(Data items)

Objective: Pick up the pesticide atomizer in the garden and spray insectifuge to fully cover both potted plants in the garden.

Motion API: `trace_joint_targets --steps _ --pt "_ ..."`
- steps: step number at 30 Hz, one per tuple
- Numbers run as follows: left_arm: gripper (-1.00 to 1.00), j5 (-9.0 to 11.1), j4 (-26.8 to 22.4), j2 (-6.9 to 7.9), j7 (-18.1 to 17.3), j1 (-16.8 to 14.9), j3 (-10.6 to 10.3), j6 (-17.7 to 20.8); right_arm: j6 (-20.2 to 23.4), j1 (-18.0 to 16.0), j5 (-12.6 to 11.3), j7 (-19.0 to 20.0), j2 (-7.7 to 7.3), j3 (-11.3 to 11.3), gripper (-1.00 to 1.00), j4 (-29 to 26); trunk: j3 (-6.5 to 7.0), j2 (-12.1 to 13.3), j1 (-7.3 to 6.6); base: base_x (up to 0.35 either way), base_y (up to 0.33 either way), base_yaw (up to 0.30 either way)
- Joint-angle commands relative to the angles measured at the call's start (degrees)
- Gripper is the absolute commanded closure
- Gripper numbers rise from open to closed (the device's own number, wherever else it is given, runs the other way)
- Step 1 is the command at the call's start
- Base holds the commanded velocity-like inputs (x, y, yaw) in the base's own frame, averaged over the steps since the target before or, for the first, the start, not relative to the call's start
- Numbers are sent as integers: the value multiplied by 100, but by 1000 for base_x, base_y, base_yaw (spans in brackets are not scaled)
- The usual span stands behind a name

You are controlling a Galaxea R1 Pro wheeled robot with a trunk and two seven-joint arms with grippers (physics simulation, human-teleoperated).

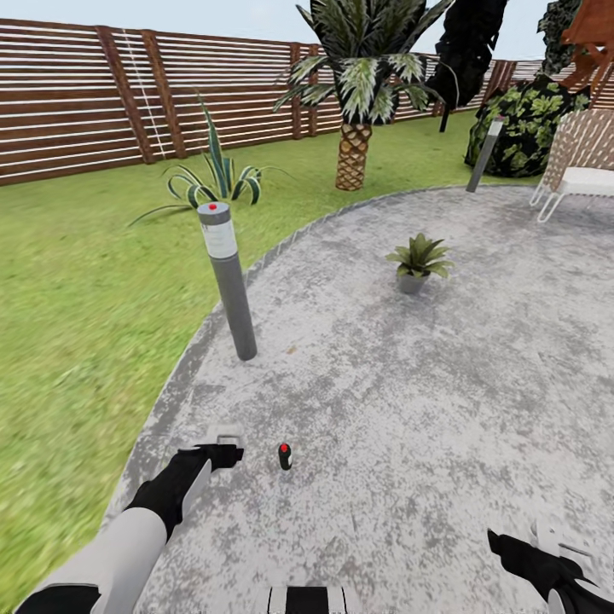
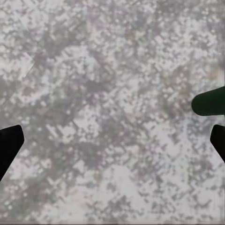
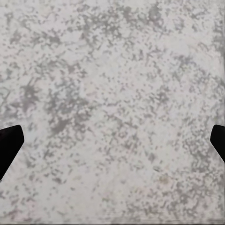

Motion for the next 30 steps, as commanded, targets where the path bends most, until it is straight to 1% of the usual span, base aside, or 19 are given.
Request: trace_joint_targets --steps 1,10,21,24,27,28,29,30 --pt "-100 -1 -11 0 6 -1 -2 32 29 -3 -4 3 0 -1 -100 -5 -28 -3 1 0 0 -13" --pt "-100 -6 -11 -6 14 5 -2 29 29 -3 -4 3 -15 -8 -100 -12 -281 -15 25 0 0 -3" --pt "-100 -10 -18 -7 26 -27 -43 30 15 -3 -4 3 -7 24 -100 -13 -293 -15 25 0 0 -29" --pt "-100 -10 -21 -15 19 -85 -62 28 10 -3 -4 3 -7 26 -100 -13 -293 -15 25 0 0 -5" --pt "-100 -13 -114 -24 22 -149 -256 24 -11 -3 -4 4 -4 29 -100 -13 -293 -15 25 0 0 0" --pt "-100 -15 -143 -25 29 -161 -367 29 -17 -3 -4 4 -2 31 -100 -13 -293 -15 25 0 0 0" --pt "-100 -13 -169 -34 39 -182 -552 39 -25 -3 -4 -1 -4 32 -100 -13 -293 -15 25 0 0 0" --pt "-100 -12 -181 -67 41 -212 -650 43 -27 -3 -4 -1 -8 30 -100 -13 -293 -15 25 0 0 0"
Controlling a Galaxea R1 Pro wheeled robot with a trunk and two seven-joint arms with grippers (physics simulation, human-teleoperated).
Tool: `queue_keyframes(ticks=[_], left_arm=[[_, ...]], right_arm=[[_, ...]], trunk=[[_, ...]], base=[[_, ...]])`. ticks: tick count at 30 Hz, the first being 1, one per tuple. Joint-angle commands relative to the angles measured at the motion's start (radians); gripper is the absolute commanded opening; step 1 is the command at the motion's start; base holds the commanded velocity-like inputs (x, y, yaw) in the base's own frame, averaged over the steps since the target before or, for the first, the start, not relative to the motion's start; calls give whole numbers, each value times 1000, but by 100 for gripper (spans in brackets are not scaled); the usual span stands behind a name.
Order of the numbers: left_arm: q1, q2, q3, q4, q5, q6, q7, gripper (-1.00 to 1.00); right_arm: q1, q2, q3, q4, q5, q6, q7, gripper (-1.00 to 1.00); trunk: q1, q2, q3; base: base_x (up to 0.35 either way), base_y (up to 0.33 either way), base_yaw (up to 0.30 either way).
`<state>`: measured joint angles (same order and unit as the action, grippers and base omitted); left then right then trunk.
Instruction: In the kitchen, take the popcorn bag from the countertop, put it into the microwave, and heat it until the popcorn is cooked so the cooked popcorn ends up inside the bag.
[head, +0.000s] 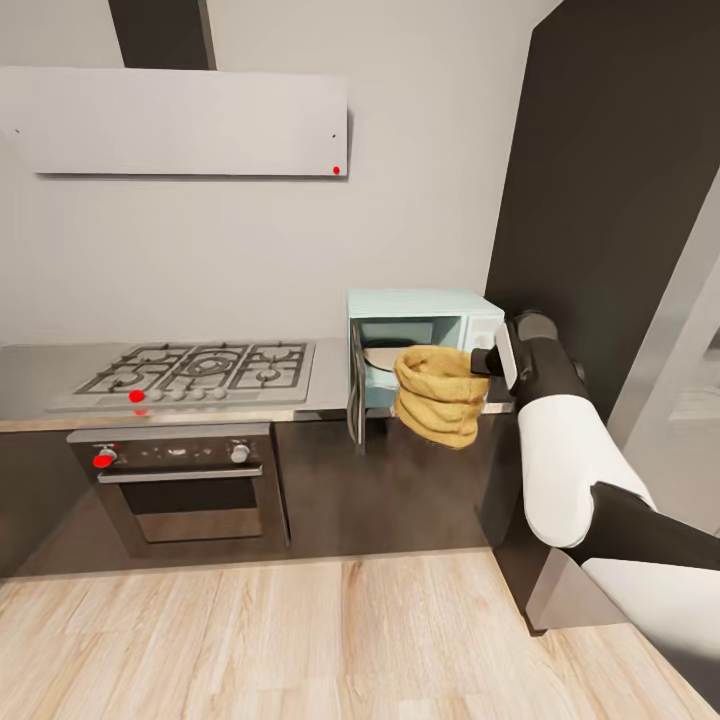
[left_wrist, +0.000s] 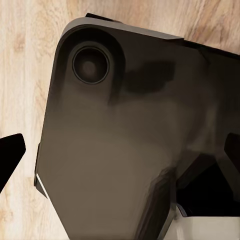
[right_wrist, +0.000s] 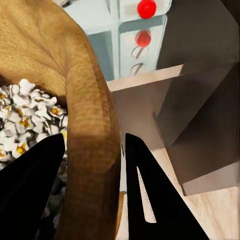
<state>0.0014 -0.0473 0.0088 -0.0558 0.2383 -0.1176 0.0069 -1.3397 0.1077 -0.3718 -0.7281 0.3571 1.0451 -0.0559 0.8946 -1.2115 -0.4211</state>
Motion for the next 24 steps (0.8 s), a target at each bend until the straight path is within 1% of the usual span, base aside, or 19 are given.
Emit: queue_keyframes(ticks=[1, 15, 24], left_arm=[[0, 0, 0, -1, 4, -2, 1, 100], [0, -2, 1, -1, 5, -1, 1, 100], [0, -1, 0, -1, 5, -1, 1, 100]], right_arm=[[-1, 1, -2, -13, -6, 2, -6, -100], [0, 1, 1, -21, -6, 2, -5, -100], [-1, 1, 1, -21, -6, 2, -5, -100]], trunk=[[0, -1, -1], [0, -1, -1], [0, -1, -1]], base=[[0, 0, 0], [2, 0, 0], [95, 0, 0]])
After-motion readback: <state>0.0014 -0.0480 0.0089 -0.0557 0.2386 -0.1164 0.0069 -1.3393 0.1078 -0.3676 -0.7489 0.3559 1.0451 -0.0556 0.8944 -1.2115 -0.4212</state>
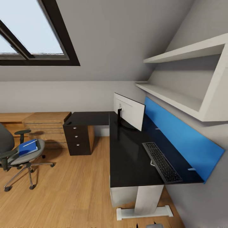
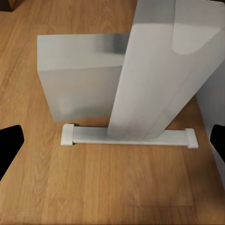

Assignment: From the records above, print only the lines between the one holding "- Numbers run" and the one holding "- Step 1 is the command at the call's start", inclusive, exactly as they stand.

Result of the task:
- Numbers run as follows: left_arm: gripper (-1.00 to 1.00), j5 (-9.0 to 11.1), j4 (-26.8 to 22.4), j2 (-6.9 to 7.9), j7 (-18.1 to 17.3), j1 (-16.8 to 14.9), j3 (-10.6 to 10.3), j6 (-17.7 to 20.8); right_arm: j6 (-20.2 to 23.4), j1 (-18.0 to 16.0), j5 (-12.6 to 11.3), j7 (-19.0 to 20.0), j2 (-7.7 to 7.3), j3 (-11.3 to 11.3), gripper (-1.00 to 1.00), j4 (-29 to 26); trunk: j3 (-6.5 to 7.0), j2 (-12.1 to 13.3), j1 (-7.3 to 6.6); base: base_x (up to 0.35 either way), base_y (up to 0.33 either way), base_yaw (up to 0.30 either way)
- Joint-angle commands relative to the angles measured at the call's start (degrees)
- Gripper is the absolute commanded closure
- Gripper numbers rise from open to closed (the device's own number, wherever else it is given, runs the other way)
- Step 1 is the command at the call's start

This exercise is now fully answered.